L’histoire se déroule à Santa Monica en 1959 dans le quartier pavillonnaire de Sunnylakes  ̶  image d’Épinal du rêve américain. Maisons cossues, pelouses bien tondues, intérieurs colorés et propres qui sentent bon la cuisine faite maison… Tout est là.

Joyce Haney est femme au foyer. Passionnée de peinture, elle a dû abandonner ses élans créatifs quand elle s’est mariée pour se concentrer sur l’éducation des enfants et la bonne tenue du foyer comme la société l’exige. Pour supporter cette cage dorée, elle avale des comprimés de Mellavil comme s’il s’agissait de bonbons.

Ruby de son côté officie comme femme de ménage. Chaque jour, elle passe plus d’une heure dans le bus pour se rendre chez ses employeurs chez lesquels elle ne rencontre que mépris, indifférence et suspicion en raison de sa couleur de peau. Mais elle n’a pas vraiment le choix car le rêve américain est strictement réservé aux blancs…

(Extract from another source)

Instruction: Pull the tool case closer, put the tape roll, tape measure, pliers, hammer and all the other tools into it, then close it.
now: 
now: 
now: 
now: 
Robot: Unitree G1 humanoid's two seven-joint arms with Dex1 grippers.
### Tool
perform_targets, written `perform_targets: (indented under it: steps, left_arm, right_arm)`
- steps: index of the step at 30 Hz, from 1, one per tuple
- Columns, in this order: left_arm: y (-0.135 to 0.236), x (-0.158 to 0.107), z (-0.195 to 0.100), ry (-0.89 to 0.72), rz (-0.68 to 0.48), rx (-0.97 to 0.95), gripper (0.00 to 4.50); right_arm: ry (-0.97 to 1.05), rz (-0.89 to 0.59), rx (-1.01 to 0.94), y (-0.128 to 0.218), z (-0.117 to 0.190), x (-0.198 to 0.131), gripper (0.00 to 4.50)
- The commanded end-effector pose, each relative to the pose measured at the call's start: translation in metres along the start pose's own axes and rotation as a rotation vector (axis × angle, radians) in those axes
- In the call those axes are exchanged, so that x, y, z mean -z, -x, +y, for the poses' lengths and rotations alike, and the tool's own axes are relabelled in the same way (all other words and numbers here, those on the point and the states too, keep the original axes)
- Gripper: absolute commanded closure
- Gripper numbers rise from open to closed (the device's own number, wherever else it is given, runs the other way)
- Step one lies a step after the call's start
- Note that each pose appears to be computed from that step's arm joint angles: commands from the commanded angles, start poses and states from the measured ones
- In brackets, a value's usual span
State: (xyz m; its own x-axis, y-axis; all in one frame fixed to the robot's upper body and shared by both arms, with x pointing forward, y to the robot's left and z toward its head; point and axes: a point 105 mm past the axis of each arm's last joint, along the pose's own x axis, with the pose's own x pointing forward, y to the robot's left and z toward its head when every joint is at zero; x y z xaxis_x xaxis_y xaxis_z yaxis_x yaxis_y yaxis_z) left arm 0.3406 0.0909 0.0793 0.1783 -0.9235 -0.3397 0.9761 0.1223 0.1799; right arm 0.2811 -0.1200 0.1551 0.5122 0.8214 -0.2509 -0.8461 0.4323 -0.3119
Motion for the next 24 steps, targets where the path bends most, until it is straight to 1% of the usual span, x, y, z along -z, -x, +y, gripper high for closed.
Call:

Un jour, alors qu’elle arrive chez les Haney, elle trouve les deux enfants de la famille en proie à un intense désarroi. Leur mère est introuvable et la cuisine est maculée de sang. Évidemment, c’est Ruby qui va être désignée coupable car qui d’autre qu’une noire pourrait avoir fait ça ? Seulement, certaines preuves tendent à faire mentir cette théorie… Et si cette disparition cachait tout autre chose ?

Derrière sa couverture colorée, pareille aux jolies façades des maisons de Sunnylakes, ce roman cache un sombre secret. Un long, si long après-midi est un polar addictif sur fond de racisme et d’émancipation féminine écrit à la façon d’un roman choral, avec une ambiance qui rappelle Les femmes de Stepford et Mad Men.